You’ve been in leadership roles for a long time. How do you define some of the characteristics that make an effective leader, and if you were looking to hire a person, what would be the key areas you would focus on?

Great leaders have a way of dealing simultaneously with the problems at hand and with the problems of the future. Mayor Bloomberg is a great leader, for example, because he was confronted with some extremely serious post-9/11 problems, fiscal and otherwise, and he stepped up to these challenges. But he also focused on some longer term issues. To take but one small example, which at the time he did it, everybody told him was politically unpopular and politically dangerous, was to launch an effort to ban smoking in bars and restaurants. People were saying that it was a terrible infringement on personal liberties and the restaurants and bars would go out of business. And yet today, there’s almost universal gratitude to him for doing that. That’s an example of leadership. I worked in the Nixon administration, and for all of Richard Nixon’s complexities as a person, he had some of those leadership qualities, and was able to transcend the current agenda of the party to look ahead and make some bold foreign policy decisions for the future. So how you get today’s job done well, but at the same time work on the problems of the future are, to me, an important combination that great leaders have. If all you do is think about the future, and you don’t solve the problems you’re facing today, your ability to do much about the future is limited. And if all you think about is today, you won’t leave much of a legacy. There’s always going to be criticism of the leader that takes risk and focuses on the future, but if you don’t focus on the future, you’re not a great leader.

With the foundation now coming up on it’s one-year anniversary, some people say, at 83, you’re as busy as ever, tackling the biggest issues facing the country.

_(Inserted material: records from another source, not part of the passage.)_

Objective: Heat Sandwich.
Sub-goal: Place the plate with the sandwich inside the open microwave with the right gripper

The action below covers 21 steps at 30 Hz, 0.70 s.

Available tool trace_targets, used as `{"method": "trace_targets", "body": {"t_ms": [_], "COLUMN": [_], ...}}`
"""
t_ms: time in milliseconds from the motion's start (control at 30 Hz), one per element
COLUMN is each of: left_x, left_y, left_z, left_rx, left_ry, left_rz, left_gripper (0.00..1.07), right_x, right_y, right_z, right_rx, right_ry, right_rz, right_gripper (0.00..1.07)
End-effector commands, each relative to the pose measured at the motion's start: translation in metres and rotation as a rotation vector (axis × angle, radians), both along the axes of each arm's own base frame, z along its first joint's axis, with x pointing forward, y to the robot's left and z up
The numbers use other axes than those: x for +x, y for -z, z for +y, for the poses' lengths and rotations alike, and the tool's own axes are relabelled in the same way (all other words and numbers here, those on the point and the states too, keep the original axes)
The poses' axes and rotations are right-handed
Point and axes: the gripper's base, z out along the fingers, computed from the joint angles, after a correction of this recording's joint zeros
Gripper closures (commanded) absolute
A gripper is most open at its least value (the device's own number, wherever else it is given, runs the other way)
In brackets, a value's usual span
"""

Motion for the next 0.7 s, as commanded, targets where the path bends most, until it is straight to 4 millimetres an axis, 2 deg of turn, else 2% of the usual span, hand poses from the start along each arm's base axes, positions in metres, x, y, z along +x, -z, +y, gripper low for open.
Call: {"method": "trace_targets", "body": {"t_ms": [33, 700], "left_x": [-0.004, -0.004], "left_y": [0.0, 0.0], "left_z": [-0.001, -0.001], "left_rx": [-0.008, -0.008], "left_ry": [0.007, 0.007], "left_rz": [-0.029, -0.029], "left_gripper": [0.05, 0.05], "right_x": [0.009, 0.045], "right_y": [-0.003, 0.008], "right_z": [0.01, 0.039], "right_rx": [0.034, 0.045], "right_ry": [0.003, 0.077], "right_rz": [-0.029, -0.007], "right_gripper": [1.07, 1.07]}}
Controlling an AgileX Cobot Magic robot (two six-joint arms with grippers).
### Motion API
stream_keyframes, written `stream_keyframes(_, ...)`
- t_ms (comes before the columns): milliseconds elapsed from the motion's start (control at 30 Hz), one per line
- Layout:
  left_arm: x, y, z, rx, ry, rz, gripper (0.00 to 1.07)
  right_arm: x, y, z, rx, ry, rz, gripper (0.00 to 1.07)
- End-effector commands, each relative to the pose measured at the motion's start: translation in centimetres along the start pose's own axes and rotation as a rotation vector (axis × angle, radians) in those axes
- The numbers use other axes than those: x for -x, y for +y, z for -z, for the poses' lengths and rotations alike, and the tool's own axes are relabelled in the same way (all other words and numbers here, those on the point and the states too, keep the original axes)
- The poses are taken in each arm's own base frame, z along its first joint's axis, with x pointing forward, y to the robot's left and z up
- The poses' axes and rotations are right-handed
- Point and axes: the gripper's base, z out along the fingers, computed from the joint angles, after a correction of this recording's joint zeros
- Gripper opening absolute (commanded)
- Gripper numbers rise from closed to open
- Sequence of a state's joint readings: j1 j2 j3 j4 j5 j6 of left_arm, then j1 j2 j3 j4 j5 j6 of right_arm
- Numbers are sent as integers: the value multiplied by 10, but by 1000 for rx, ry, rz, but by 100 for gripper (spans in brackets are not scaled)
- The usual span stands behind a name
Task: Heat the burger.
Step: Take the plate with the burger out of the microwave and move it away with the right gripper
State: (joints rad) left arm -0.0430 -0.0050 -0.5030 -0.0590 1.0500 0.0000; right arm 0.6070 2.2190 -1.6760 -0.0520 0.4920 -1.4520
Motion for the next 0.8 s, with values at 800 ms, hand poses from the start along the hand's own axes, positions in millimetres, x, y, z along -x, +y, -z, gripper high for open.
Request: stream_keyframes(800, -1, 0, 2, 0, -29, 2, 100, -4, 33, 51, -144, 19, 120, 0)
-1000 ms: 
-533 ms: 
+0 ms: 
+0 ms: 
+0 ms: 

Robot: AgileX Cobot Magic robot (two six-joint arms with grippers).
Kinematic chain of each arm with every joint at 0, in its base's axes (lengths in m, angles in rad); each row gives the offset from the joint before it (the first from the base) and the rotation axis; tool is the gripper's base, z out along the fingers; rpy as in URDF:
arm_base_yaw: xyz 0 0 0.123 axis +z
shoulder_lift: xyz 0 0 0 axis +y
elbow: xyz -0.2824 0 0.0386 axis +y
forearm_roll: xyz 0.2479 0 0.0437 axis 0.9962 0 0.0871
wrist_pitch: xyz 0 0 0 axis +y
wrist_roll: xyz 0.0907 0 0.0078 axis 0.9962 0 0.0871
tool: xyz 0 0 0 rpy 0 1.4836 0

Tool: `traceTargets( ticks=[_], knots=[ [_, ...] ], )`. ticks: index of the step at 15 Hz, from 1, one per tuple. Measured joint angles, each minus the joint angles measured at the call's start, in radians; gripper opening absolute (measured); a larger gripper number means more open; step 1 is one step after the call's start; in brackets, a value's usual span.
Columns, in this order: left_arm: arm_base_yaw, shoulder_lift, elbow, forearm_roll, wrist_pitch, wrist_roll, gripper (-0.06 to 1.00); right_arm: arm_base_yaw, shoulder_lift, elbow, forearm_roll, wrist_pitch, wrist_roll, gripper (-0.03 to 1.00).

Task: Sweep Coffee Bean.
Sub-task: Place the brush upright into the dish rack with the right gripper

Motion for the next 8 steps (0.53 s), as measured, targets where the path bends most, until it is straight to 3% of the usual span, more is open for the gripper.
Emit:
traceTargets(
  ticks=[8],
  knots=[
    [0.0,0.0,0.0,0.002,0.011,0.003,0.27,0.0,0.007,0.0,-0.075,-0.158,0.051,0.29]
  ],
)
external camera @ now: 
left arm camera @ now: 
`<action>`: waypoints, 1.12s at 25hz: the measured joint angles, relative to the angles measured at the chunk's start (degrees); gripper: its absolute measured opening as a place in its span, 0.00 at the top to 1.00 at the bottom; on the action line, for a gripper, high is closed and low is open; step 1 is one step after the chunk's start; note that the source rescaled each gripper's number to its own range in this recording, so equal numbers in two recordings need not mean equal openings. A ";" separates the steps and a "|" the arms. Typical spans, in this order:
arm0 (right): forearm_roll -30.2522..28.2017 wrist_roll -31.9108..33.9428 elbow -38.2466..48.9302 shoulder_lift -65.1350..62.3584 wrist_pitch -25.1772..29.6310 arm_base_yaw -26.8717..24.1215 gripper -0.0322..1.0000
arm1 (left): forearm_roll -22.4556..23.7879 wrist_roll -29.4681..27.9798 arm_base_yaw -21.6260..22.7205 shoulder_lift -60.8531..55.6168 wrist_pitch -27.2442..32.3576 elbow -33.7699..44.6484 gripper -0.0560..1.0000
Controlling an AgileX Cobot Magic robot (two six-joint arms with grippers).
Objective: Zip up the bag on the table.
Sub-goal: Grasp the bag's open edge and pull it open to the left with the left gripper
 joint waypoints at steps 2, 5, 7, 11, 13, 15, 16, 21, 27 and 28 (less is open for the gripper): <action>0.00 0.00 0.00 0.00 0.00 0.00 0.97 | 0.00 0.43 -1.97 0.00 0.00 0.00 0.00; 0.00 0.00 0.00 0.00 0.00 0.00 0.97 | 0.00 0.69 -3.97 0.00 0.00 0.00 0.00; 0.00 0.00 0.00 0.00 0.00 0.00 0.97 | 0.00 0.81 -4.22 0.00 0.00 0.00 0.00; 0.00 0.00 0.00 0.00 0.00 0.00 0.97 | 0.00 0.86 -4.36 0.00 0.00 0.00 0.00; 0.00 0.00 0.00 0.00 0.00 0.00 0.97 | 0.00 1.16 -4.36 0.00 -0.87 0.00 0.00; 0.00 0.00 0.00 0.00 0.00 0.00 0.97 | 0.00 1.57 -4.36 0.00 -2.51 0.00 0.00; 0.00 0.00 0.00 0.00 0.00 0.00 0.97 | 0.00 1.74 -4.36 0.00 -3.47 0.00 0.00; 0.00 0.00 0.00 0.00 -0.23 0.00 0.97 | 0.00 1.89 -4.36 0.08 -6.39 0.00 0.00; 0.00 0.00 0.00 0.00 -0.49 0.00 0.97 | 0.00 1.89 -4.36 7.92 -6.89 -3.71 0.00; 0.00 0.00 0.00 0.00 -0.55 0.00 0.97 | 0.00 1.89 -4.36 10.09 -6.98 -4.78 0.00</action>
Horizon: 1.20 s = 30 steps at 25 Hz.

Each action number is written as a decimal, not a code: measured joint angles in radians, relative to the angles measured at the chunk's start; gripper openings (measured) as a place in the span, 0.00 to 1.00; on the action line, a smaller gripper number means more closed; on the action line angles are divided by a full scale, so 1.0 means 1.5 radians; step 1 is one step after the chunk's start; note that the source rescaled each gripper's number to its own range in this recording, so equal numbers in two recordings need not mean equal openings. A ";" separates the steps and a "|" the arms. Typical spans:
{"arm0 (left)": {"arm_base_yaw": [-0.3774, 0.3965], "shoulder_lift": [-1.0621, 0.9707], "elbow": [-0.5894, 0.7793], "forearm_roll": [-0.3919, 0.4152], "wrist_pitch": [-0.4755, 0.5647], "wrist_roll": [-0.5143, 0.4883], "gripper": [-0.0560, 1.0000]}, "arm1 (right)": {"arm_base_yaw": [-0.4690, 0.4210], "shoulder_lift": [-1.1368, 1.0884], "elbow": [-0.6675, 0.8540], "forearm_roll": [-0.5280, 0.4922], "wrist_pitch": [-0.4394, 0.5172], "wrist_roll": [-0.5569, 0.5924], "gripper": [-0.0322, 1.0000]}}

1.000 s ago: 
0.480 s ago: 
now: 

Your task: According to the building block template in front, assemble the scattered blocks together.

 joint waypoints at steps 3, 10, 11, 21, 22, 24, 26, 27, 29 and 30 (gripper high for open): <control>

Is that a part of your nature? Do you ever think about slowing down?

I’m not as busy as I once was, but I’m busier than most octogenarians. Hectic does not begin to describe the way I worked at Lehman Brothers. I don’t work the way I did there, and we have a very good person, David Walker [former Comptroller General of the U.S.] running the foundation. I’m trying to think longer term about where the foundation is heading. I’m trying to find the balance in my life, because if you read my memoir, you’ll find some of the mistakes I made as a workaholic and how my family and marital life paid the price. I’m very happily married now and I’m sure to give my wife, Joan Ganz Cooney, some real quality time, as they say.